Hagel is in Saudi Arabia as part of a regional tour that will also take him to Jordan and Israel, in what is his third Middle East trip since he took office in 2003, according to a statement by the US Department of Defence.

Relations between the US and Gulf states, in particular Saudi Arabia, have appeared strained recently after the Americans decided not to deploy military strikes against President Bashar al-Assad’s regime in Syria last year.

Some analysts have played down talk of a rift and said public statements by Saudi officials expressing disappointment at US policy decisions are nothing more than an attempt to have their voice heard.

“Public statements by Saudi officials that indicate disagreements about policy issues are just reminders that the US should not ignore or side-line the kingdom,” said Christian Koch, director of the Saudi-backed Gulf Research Centre.

“With a steady stream of visitors to the kingdom, including President Obama and now Defence Secretary Hagel, it is clear that this message has been understood in Washington,” he added.
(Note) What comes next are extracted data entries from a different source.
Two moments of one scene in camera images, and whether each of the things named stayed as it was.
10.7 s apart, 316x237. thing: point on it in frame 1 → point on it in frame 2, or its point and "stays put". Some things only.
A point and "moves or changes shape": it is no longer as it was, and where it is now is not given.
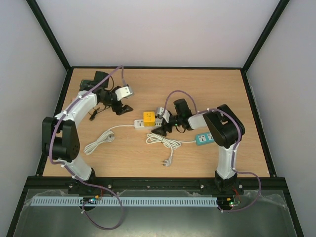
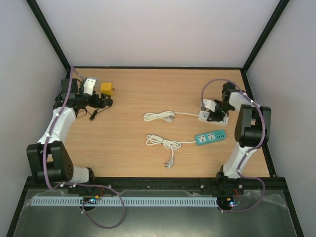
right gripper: (165, 126) → (216, 116)
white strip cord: (107, 137) → (168, 116)
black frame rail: (156, 183) stays put
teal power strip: (203, 138) stays put
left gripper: (123, 110) → (95, 102)
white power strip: (138, 124) moves or changes shape
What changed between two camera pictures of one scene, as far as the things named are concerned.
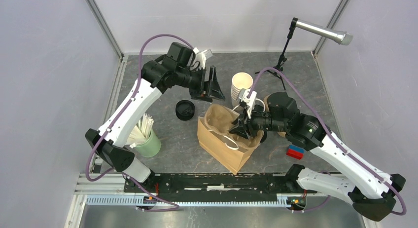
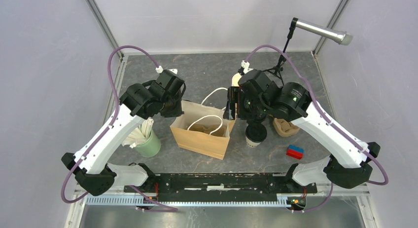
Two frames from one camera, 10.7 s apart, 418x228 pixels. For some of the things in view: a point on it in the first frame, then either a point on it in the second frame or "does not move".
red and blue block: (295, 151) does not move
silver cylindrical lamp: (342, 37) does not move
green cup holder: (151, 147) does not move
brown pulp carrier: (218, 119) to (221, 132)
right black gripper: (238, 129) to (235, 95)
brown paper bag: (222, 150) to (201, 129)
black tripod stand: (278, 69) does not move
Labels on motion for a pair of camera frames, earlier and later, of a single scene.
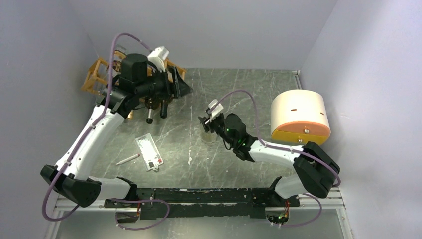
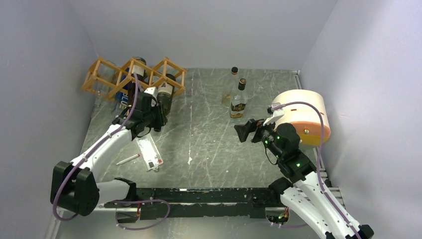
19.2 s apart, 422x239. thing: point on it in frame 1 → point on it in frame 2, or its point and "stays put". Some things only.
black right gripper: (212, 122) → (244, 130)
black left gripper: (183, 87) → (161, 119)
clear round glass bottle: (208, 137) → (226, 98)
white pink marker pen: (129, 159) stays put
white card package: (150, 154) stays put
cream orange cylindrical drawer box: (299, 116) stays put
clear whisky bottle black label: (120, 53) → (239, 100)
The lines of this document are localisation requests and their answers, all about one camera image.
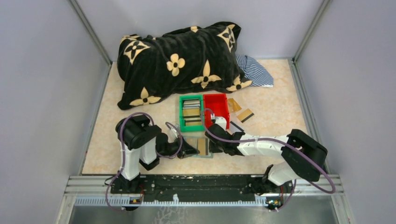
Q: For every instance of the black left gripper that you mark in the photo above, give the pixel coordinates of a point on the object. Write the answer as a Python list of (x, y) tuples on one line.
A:
[(186, 150)]

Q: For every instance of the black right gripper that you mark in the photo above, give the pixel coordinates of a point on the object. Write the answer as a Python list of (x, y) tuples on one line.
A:
[(213, 149)]

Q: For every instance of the mint green card holder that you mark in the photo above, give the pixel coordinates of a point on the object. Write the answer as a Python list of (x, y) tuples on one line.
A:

Hagel said GCC defence ministers agreed at the meeting in Jeddah that assistance to the rebels in Syria “must be carefully directed to the moderate opposition”.
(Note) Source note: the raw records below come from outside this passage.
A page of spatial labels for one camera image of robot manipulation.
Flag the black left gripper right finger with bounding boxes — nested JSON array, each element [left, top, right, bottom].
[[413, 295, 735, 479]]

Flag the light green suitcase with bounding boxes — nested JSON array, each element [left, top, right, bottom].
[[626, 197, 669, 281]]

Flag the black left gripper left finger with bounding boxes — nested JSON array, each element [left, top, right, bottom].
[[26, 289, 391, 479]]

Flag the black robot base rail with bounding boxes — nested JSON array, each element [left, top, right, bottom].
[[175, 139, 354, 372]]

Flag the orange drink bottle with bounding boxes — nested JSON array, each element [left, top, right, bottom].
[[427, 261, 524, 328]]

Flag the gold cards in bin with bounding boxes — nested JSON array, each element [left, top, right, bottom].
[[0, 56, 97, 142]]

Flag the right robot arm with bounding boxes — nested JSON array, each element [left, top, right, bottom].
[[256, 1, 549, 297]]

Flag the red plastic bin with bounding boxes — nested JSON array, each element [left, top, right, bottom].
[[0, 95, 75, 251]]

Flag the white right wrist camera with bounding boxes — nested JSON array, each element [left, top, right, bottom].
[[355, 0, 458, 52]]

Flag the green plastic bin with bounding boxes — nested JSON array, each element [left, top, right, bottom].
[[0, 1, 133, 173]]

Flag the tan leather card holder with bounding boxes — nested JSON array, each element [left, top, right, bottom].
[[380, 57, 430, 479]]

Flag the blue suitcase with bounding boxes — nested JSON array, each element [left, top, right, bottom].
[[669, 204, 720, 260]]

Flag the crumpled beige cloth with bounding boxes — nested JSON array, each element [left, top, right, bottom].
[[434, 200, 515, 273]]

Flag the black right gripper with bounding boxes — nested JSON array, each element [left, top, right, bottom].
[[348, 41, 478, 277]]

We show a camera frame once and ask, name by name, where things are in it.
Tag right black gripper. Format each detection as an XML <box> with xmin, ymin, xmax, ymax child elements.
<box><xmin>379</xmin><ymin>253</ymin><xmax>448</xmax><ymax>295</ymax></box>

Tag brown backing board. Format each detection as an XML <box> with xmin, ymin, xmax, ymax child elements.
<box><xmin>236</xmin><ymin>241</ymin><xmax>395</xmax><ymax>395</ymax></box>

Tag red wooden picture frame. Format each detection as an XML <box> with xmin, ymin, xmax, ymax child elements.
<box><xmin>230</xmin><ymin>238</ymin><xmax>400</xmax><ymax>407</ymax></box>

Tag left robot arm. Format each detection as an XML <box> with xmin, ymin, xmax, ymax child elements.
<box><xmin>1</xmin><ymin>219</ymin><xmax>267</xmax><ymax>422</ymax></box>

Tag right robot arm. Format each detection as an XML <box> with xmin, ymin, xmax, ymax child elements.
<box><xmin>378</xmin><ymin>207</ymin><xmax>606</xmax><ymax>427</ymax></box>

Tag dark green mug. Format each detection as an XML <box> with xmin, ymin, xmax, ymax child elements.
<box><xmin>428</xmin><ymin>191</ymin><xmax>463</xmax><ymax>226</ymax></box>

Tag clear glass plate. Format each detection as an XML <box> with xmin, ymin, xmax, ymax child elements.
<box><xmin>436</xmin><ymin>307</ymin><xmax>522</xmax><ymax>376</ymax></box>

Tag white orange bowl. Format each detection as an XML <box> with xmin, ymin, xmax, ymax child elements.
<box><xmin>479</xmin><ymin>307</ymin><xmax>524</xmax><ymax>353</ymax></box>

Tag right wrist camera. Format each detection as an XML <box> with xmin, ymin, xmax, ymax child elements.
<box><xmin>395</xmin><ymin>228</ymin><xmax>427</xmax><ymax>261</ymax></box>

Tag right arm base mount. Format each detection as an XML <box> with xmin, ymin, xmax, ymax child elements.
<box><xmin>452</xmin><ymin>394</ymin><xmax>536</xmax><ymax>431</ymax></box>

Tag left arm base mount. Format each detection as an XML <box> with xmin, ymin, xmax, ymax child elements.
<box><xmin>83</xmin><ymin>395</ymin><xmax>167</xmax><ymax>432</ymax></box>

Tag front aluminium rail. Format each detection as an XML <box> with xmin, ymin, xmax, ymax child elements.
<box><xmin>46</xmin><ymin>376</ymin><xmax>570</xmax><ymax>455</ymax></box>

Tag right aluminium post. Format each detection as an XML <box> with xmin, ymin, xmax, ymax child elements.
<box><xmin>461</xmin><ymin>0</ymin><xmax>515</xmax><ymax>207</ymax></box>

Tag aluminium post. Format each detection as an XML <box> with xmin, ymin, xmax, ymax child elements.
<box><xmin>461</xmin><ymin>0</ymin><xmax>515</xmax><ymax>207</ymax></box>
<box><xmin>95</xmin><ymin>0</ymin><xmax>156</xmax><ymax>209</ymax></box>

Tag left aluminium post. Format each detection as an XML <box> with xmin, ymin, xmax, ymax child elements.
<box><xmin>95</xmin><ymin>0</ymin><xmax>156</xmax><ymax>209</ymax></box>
Saudi Arabia has become increasingly concerned that hundreds of their citizens who have gone to fight in the Syrian civil war, often with the encouragement of prominent Saudi clerics, may return home and turn their weapons against the monarchy.

King Abdullah passed a decree in February barring citizens from fighting in conflicts outside the kingdom, imposing penalties of prison sentences between three and 20 years for anyone who violates the decree.

Saudi Arabia-Iran relations

The GCC defence ministers summit in Jeddah also provided an opportunity for Defence Secretary Hagel to allay Saudi concerns over the implications of an interim nuclear deal struck with Iran last November.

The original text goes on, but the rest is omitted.